Dans cet étonnant article sur les origines du Lean, l'auteur remonte la généalogie de ce système de production jusqu'à un vaste programme de formation des agents de maîtrise (superviseurs) aux Etats-Unis, pendant la seconde guerre mondiale. Selon l'auteur, c'est pour répondre aux problèmes industriels posés par le départ de tant d'hommes valides pour l'armée, tout en augmentant la capacité de production de guerre, que le gouvernement américain a développé un programme spécifique de 1940 à 1945 : le Training Within Industry. Ce programme aura touché sur l'ensemble de son existence quelques 1.750.000 personnes sur 16.511 usines et groupements professionnels, avec pour résultat de spectaculaires gains de productivité.
Le programme TWI a été interrompu à la fin de la guerre, avec le changement de priorité de l'administration : le problème était désormais de réintégrer les soldats rentrants dans l'appareil productif (ce qui conduira, par exemple, au GI Bill qui permet aux soldats de reprendre des études supérieures). Au regard de son succès aux Etats-Unis, il a alors été exporté au Japon pendant la période de la reconstruction ; selon l'auteur, il y deviendra la source de méthodes d'amélioration de la productivité tels que les cercles de qualité et le kaizen.
Dans sa forme pédagogique, le programme TWI a été largement bâti sur l'expérience et les idées de Charles Allen, spécialiste de la formation actif au début du XXe siècle. Celui-ci avait défini une approche de la formation en quatre étapes :
Préparation : préparer les esprits à absorber une idée nouvelle, en la rapprochant de ce qu'ils savent déjà ;
Présentation : introduire l'idée nouvelle dans l'esprit de l'apprenti ;
Application : former l'apprenti à réaliser cette idée en pratique. Tant que la personne ne sait pas mettre en pratique ce qu'il a appris, la formation reste vaine ;
Tester : laisser la personne faire sans aide et s'assurer qu'elle réussit dans son utilisation de ce qu'elle a appris.
On retrouve ici la trame du fameux "PDCA" (Plan-Do-Check-Act") ou cycle de Deming/Shewhart. Le succès de cette méthode en quatre points semble tenir à l'élaboration d'une séquence de transmission centrée sur les points essentiels et formée de séances de deux heures.

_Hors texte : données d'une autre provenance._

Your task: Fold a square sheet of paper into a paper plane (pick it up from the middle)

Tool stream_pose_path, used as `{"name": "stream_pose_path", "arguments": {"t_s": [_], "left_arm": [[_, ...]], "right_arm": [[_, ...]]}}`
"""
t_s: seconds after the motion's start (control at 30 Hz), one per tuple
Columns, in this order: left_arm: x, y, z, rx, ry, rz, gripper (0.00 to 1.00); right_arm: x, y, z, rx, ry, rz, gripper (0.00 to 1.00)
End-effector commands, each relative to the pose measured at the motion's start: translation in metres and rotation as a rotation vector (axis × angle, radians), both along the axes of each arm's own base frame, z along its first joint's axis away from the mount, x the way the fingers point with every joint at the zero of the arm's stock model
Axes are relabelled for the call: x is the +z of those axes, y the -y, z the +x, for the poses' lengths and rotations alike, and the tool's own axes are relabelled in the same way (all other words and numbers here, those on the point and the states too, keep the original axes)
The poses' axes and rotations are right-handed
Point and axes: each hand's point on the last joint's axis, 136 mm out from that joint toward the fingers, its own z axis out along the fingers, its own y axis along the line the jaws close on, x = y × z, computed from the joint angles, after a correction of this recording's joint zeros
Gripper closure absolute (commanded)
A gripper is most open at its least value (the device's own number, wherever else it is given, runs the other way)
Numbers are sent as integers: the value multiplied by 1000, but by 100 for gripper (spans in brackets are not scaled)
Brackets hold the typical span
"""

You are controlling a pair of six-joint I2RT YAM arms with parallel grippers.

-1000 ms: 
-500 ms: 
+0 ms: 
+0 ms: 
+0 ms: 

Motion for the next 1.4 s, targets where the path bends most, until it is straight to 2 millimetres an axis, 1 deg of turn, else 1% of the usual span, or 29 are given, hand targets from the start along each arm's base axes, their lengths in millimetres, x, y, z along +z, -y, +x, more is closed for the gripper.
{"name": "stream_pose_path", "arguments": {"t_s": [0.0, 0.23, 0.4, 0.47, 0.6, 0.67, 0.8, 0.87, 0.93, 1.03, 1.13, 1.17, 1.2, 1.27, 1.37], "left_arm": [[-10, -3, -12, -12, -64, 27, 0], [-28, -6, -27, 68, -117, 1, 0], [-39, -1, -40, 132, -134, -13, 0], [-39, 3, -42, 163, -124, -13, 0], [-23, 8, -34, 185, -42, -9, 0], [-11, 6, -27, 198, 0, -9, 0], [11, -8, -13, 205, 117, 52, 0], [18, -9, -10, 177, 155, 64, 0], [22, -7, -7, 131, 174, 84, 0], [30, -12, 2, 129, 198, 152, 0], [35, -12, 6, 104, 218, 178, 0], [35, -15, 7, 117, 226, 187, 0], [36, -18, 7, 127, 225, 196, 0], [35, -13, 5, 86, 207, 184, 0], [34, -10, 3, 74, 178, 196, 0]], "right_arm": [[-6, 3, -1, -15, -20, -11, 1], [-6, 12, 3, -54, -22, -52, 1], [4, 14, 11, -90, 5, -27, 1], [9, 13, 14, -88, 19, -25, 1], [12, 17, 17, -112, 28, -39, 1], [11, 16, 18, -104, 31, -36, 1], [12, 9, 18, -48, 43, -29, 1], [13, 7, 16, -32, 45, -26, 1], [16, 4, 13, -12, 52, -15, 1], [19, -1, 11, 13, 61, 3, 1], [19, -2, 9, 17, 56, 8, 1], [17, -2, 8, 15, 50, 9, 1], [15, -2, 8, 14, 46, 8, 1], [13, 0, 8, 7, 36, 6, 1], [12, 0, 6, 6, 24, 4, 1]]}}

Le programme TWI japonais était essentiellement consacré à développement les compétences des agents de maîtrise sur les cinq dimensions suivantes :
Connaissance du contenu du travail supervisé
Connaissance de la responsabilité d'un superviseur par rapport à son équipe
Savoir-faire en formation pour permettre au superviseur de former les membres de son équipe
Savoir-faire en amélioration des méthodes de travail pour permettre au superviseur de faire progresser les méthodes et son équipe
Savoir-faire en leadership.
Fondamentalement, il s'agit de transformer le rôle de superviseur, le faisant passer de celui de chef à celui de coach. Par coaching, le programme TWI impliquait une séquence codifiée de même type :
Expliciter les raisons des demandes et les avantages qu'elles entraîneront ;
Expliquer les principes qui déterminent l'action ;
Savoir choisir un problème spécifique et le résoudre avec l'opérateur ;
Lui demander de résoudre un problème similaire seul ;
Reconnaître les résultats et l'effort.
Le coaching, si à la mode dernièrement, n'est donc nullement une invention récente.
En quoi ces méthodes sont-elles pertinentes par rapport au lean ? Une anecdote le montre bien : lorsque John Shook, qui travaillait alors à Toyota NUMMI aux Etats Unis, a dû concevoir les premières formations pour les ouvriers américains de Toyota, il a eu la grande surprise de voir ses collègues japonais lui montrer comme exemple du type de supports à concevoir de vieilles copies des manuels de TWI dont ils se servaient comme modèle pour les formations de Toyota.
L'article de Jim Huntzinger permet de mettre en valeur un point trop souvent ignoré du TPS : le rôle important des superviseurs dans le respect des standards et l'amélioration continue. On découvre ici, en effet, qu'au delà d'inventions propres à Toyota telles que le jidoka (dès 1902) ou le juste-à-temps (1950), le coeur de l'approche humaine du TPS repose sur le développement des superviseurs dans un rôle de coaching pour entraîner l'amélioration continue venant des opérateurs.